--- WHAT THE TASK REQUIRES ---
The response should be the lines of the data, starting at the first and ending at the one that contains "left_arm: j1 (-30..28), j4", copied without change.

(Source records)
=== Begin Enclosure ===
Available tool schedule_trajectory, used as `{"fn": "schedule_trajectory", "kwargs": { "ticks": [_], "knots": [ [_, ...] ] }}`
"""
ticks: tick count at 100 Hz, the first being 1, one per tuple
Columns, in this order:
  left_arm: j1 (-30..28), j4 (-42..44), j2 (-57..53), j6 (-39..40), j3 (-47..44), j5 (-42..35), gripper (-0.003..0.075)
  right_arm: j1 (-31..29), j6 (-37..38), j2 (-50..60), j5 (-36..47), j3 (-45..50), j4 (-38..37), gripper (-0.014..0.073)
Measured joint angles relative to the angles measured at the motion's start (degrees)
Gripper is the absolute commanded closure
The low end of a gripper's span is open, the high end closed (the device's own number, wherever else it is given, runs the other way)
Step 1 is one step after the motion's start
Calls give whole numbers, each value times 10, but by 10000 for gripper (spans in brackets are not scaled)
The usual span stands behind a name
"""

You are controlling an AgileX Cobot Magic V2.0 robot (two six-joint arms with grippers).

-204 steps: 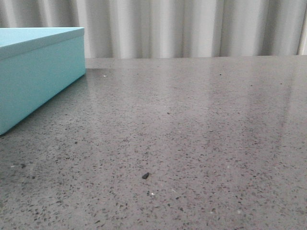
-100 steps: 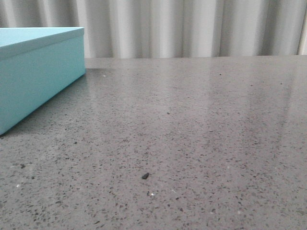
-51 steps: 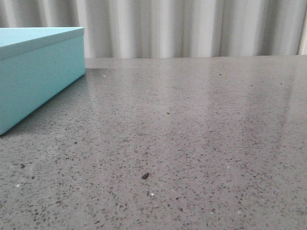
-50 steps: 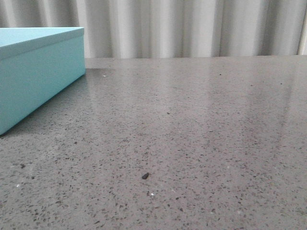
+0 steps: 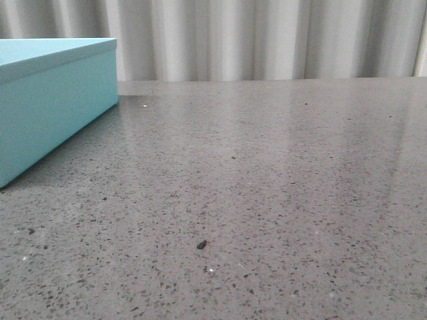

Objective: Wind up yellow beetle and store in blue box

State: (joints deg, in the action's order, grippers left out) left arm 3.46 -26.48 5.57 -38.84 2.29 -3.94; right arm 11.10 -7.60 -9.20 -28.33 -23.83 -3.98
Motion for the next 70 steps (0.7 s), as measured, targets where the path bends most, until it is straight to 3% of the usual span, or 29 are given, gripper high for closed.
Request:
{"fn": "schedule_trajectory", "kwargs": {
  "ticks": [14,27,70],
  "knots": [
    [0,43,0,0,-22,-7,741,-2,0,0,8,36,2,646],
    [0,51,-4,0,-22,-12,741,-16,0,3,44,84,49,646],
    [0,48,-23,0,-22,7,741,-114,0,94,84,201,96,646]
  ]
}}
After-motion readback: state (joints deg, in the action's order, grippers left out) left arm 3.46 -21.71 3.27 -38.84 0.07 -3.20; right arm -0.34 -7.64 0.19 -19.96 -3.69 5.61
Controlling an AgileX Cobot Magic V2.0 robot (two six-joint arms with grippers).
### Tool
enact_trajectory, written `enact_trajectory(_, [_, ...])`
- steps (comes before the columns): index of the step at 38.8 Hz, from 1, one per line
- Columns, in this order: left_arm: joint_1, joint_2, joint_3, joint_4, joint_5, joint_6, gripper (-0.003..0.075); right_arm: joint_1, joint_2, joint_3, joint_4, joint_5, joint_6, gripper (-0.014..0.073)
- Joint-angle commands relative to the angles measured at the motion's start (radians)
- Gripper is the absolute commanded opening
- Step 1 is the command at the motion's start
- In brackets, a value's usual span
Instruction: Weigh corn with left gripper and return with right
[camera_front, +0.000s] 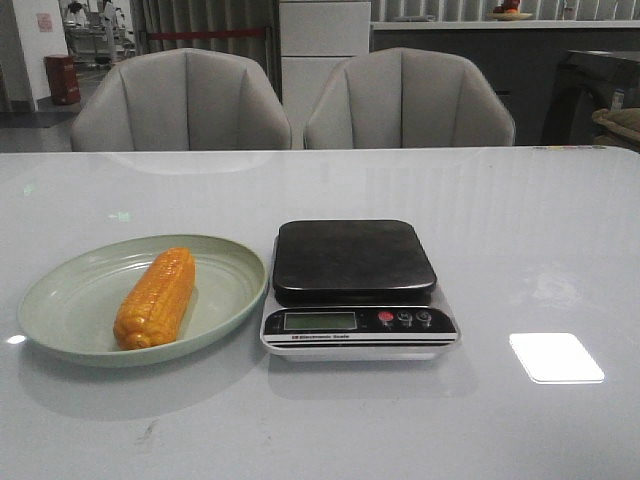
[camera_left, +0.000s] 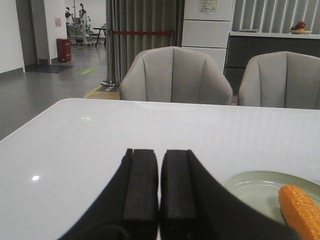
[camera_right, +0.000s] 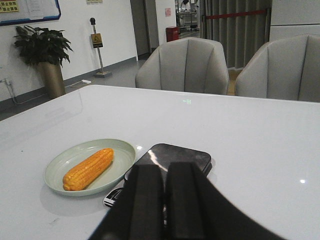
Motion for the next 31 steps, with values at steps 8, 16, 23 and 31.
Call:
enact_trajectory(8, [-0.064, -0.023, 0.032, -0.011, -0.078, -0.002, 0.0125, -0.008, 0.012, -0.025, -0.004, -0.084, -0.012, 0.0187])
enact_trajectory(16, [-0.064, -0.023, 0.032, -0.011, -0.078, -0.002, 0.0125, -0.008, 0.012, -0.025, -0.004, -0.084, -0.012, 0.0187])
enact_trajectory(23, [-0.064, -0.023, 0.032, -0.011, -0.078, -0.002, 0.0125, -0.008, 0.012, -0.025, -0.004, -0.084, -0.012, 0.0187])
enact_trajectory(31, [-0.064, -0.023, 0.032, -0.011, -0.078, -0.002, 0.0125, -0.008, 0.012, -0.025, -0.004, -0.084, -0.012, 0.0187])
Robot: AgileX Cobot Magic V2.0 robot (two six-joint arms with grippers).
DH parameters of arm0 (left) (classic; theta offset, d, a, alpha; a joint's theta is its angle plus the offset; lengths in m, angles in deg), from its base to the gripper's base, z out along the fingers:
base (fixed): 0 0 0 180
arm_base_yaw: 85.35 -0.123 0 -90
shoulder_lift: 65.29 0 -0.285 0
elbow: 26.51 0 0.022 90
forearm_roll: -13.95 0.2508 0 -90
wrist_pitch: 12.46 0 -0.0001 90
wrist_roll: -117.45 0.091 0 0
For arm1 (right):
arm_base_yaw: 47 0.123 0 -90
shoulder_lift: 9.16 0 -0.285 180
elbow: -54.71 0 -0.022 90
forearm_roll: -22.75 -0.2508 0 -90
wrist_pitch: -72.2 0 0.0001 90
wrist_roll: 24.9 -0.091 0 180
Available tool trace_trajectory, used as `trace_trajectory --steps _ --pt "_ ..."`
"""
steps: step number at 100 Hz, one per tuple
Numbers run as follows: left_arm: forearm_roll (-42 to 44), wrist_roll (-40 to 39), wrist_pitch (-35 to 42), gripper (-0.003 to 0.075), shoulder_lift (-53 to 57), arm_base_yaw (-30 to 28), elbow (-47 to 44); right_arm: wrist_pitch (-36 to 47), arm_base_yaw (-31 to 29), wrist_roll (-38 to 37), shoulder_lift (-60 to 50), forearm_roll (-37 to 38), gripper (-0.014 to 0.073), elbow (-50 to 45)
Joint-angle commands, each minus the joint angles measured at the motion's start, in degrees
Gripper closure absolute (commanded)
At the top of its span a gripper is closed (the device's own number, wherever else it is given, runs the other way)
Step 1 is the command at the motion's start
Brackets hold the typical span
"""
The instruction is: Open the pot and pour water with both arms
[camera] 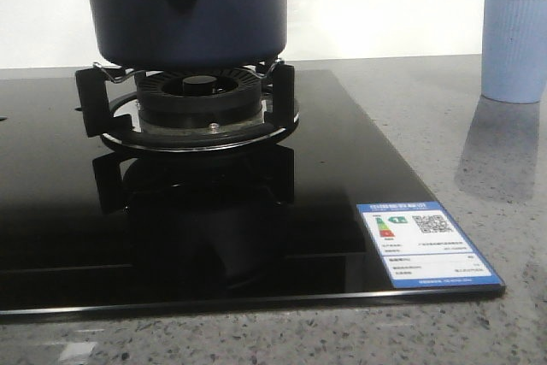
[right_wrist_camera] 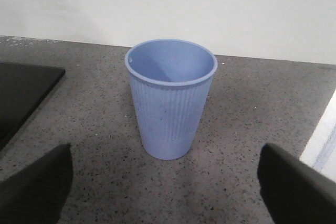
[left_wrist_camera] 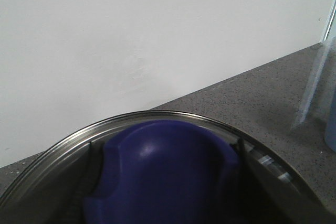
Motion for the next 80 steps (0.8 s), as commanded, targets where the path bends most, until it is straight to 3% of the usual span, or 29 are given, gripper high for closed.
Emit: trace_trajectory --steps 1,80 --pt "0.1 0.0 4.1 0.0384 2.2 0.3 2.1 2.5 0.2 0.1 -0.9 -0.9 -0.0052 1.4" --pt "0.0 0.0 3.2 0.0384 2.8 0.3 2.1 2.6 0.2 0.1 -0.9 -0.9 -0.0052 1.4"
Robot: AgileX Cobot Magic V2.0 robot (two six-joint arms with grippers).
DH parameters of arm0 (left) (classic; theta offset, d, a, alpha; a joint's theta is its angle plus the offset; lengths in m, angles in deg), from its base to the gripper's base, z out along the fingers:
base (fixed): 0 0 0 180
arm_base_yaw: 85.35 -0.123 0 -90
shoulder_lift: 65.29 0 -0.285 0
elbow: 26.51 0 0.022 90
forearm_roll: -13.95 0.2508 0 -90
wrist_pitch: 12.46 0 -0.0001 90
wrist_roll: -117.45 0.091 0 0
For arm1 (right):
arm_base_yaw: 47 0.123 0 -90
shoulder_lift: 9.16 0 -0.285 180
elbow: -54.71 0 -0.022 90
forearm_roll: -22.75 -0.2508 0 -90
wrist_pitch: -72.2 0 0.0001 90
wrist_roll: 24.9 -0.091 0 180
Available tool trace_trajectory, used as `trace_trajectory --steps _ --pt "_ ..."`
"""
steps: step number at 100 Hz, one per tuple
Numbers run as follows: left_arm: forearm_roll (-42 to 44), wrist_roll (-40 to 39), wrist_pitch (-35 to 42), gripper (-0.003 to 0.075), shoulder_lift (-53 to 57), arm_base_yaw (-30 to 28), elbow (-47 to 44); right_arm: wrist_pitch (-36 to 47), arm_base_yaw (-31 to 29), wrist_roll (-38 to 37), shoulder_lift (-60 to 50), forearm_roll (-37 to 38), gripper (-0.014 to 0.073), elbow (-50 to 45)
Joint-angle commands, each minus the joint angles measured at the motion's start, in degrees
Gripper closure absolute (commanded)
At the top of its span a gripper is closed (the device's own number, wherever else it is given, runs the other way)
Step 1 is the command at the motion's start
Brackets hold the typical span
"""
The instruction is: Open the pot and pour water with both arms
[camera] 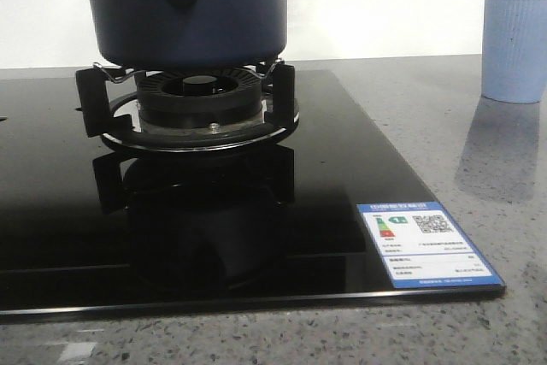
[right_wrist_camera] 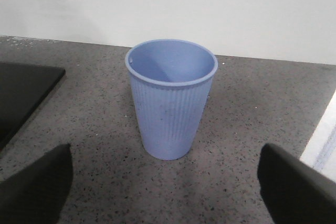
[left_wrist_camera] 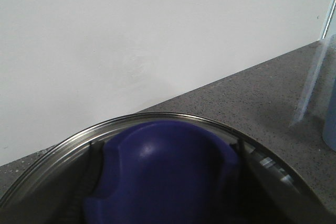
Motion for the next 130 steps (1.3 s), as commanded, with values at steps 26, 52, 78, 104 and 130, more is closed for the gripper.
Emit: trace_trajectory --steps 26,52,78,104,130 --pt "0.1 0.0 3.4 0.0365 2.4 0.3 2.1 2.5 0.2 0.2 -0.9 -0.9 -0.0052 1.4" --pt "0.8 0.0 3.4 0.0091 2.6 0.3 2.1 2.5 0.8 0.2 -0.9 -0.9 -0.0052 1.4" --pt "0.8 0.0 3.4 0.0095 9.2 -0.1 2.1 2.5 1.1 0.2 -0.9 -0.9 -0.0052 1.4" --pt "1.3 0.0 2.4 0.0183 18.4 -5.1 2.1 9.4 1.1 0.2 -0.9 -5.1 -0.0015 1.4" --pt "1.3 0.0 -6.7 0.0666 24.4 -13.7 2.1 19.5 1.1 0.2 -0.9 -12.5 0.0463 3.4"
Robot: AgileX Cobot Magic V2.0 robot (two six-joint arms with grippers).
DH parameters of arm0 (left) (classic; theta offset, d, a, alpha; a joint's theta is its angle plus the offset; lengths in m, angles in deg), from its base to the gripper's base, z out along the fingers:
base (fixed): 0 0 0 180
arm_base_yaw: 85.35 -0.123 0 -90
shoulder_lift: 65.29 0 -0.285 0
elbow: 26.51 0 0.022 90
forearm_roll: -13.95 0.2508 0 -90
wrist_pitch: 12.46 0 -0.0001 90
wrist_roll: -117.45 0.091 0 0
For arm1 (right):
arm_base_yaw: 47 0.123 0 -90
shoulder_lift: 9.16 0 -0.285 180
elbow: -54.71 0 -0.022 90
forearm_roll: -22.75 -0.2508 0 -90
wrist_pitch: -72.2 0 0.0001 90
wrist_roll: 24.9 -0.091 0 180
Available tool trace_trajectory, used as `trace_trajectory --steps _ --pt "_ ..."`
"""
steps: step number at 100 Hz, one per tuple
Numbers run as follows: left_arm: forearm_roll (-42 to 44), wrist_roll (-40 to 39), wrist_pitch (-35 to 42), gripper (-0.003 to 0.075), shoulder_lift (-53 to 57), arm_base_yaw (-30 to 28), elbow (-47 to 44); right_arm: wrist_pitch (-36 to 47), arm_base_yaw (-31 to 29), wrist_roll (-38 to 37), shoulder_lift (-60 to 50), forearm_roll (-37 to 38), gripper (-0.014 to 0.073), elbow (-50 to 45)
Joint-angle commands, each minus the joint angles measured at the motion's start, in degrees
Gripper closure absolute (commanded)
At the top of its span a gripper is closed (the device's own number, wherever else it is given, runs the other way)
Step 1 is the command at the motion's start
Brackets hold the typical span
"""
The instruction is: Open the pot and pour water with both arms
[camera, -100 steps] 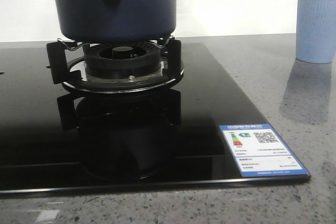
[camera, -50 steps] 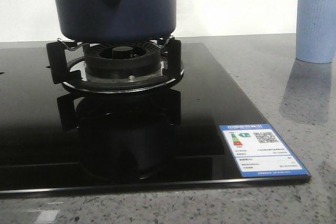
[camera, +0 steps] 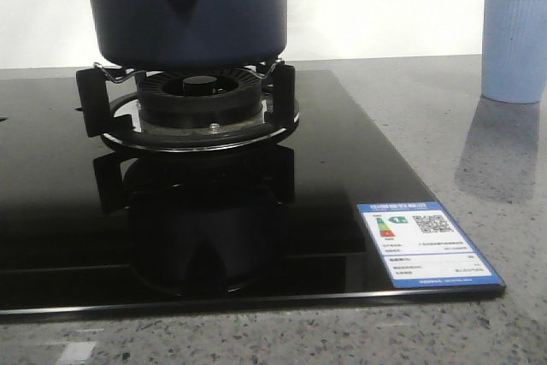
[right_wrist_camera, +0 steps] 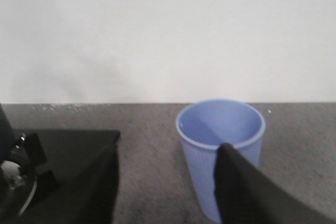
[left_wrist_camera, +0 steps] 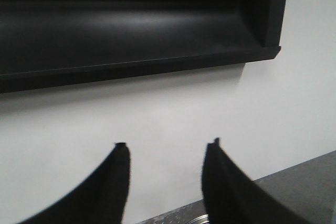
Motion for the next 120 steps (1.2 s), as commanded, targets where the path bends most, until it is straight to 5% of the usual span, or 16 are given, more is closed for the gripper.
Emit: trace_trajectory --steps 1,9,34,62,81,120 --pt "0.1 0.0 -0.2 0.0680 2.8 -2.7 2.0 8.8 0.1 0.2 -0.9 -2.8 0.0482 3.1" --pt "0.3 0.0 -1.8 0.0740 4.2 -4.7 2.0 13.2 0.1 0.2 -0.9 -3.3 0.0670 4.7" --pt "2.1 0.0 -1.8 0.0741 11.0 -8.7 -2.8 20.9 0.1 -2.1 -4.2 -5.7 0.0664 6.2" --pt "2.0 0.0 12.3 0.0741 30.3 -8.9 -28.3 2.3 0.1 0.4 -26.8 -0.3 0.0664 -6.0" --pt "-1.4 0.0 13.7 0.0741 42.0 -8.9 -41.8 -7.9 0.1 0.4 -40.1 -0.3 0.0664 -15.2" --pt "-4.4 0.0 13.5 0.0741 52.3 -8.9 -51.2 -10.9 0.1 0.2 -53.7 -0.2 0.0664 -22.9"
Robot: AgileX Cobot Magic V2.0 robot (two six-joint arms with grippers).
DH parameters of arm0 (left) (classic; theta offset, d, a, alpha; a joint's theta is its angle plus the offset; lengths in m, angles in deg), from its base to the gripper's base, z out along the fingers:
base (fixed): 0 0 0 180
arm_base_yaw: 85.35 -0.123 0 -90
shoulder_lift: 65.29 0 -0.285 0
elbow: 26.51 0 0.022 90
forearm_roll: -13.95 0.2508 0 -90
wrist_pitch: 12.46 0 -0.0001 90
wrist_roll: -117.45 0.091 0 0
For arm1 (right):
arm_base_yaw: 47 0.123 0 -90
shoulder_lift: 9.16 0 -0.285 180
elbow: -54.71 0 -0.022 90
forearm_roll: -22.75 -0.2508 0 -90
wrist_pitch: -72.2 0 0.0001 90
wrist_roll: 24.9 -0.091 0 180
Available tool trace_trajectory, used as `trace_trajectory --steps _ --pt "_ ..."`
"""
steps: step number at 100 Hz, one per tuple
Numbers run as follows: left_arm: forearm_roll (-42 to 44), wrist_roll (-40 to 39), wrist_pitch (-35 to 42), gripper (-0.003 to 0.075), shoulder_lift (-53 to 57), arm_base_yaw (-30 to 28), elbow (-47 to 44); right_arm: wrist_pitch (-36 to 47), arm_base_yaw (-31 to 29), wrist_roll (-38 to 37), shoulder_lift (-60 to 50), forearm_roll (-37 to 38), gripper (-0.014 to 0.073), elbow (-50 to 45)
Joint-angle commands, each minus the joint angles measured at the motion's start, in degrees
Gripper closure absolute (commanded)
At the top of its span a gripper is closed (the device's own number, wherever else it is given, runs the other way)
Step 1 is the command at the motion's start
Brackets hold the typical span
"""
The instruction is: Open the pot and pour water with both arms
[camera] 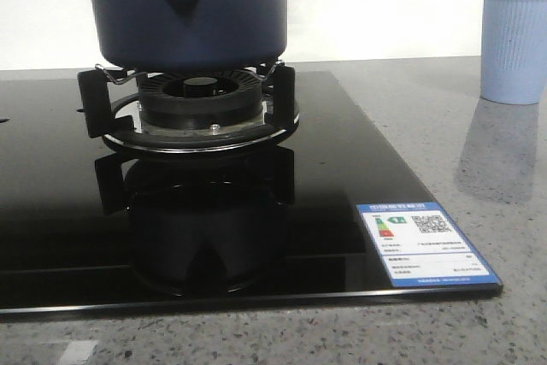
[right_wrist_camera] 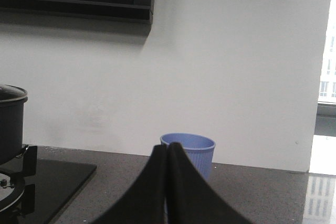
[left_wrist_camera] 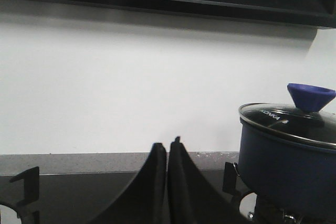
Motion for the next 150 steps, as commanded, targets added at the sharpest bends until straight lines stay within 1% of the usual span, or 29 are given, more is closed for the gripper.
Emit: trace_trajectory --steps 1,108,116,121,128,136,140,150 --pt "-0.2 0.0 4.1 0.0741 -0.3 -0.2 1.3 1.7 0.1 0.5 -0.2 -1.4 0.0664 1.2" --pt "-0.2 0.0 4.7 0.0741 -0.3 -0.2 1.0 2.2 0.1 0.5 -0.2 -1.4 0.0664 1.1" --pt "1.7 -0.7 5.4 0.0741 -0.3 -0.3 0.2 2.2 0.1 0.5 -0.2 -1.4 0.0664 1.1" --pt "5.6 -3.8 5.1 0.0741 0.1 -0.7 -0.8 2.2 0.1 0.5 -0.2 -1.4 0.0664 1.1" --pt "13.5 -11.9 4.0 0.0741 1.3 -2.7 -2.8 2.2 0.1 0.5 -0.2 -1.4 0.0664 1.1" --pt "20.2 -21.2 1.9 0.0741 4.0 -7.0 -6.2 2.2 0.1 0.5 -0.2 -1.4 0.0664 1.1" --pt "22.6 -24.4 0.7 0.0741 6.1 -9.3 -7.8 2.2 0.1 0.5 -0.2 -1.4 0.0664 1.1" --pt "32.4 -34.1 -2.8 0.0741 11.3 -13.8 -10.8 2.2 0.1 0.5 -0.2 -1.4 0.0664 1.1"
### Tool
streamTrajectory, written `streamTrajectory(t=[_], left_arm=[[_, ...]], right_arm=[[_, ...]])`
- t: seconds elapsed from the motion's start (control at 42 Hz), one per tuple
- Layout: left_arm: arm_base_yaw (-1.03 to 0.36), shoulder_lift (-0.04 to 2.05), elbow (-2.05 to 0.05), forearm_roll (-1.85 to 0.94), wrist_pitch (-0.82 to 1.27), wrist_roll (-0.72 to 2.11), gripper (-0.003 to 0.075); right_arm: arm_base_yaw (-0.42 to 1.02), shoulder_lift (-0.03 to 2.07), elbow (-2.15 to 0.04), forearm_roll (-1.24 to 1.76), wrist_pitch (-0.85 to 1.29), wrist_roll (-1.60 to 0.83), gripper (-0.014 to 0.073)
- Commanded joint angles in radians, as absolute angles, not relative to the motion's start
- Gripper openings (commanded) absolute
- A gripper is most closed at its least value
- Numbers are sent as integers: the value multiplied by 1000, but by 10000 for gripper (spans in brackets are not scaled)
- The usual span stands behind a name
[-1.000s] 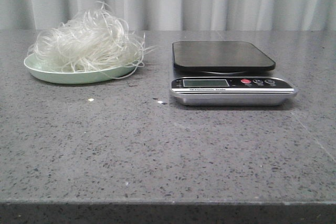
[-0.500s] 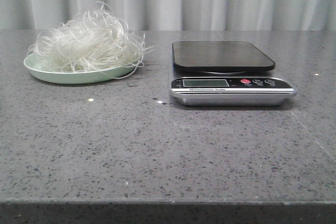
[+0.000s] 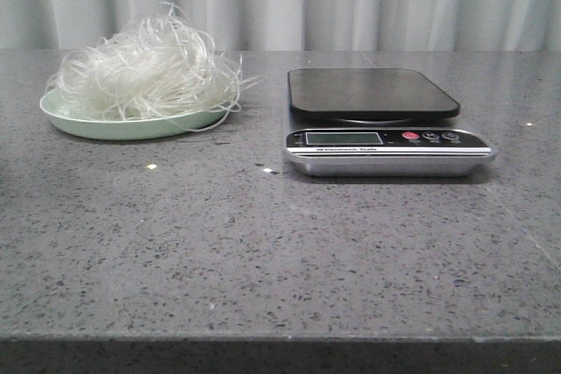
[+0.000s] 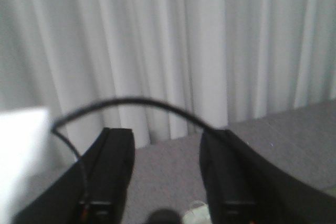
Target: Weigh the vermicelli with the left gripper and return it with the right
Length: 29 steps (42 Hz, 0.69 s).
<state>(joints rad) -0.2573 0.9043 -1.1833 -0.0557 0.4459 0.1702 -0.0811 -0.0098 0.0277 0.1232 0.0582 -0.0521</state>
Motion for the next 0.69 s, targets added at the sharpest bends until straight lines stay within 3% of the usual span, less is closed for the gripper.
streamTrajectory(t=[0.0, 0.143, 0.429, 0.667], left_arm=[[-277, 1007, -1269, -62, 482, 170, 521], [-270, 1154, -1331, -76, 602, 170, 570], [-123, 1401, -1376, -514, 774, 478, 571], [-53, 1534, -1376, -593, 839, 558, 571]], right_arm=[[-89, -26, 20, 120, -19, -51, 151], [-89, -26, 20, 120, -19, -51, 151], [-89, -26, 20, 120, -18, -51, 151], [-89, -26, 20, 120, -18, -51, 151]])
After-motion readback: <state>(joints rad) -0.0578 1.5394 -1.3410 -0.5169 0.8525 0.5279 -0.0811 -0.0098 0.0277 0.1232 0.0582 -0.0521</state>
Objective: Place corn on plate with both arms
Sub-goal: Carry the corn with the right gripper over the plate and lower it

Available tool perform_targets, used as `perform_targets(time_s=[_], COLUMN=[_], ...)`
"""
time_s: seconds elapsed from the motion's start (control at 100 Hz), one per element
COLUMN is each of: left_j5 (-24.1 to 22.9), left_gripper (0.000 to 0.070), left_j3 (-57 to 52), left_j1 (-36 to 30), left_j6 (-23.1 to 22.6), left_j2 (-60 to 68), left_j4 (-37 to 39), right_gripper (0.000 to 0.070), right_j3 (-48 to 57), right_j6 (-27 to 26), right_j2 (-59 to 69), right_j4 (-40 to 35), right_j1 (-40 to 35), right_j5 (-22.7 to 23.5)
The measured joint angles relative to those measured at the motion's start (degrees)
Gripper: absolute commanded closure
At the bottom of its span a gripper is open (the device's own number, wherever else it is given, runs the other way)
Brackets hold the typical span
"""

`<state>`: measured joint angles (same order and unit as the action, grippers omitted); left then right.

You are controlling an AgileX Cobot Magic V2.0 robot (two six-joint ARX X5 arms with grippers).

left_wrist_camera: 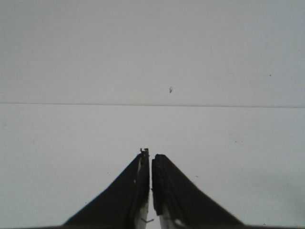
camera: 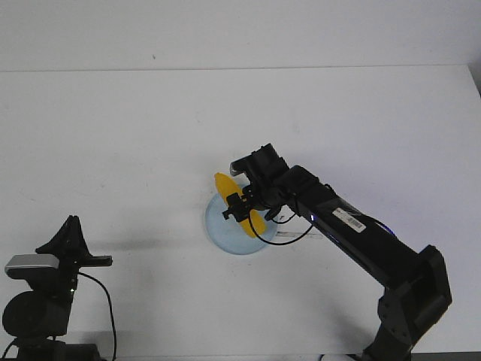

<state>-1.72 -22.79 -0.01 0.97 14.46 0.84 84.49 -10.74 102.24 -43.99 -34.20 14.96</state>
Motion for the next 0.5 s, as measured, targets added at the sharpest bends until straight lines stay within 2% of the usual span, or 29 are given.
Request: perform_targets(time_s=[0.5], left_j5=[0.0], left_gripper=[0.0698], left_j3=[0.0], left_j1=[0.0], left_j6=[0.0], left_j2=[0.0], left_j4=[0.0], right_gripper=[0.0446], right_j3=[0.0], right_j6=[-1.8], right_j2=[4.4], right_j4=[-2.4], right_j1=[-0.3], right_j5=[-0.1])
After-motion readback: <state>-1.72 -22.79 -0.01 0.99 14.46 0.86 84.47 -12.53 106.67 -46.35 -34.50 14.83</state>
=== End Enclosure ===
--- SOLVED EXERCISE ---
Available tool schedule_trajectory, used as `{"fn": "schedule_trajectory", "kwargs": { "ticks": [_], "knots": [ [_, ...] ] }}`
"""
ticks: tick count at 100 Hz, the first being 1, one per tuple
Columns, in this order:
  left_arm: j1 (-30..28), j4 (-42..44), j2 (-57..53), j6 (-39..40), j3 (-47..44), j5 (-42..35), gripper (-0.003..0.075)

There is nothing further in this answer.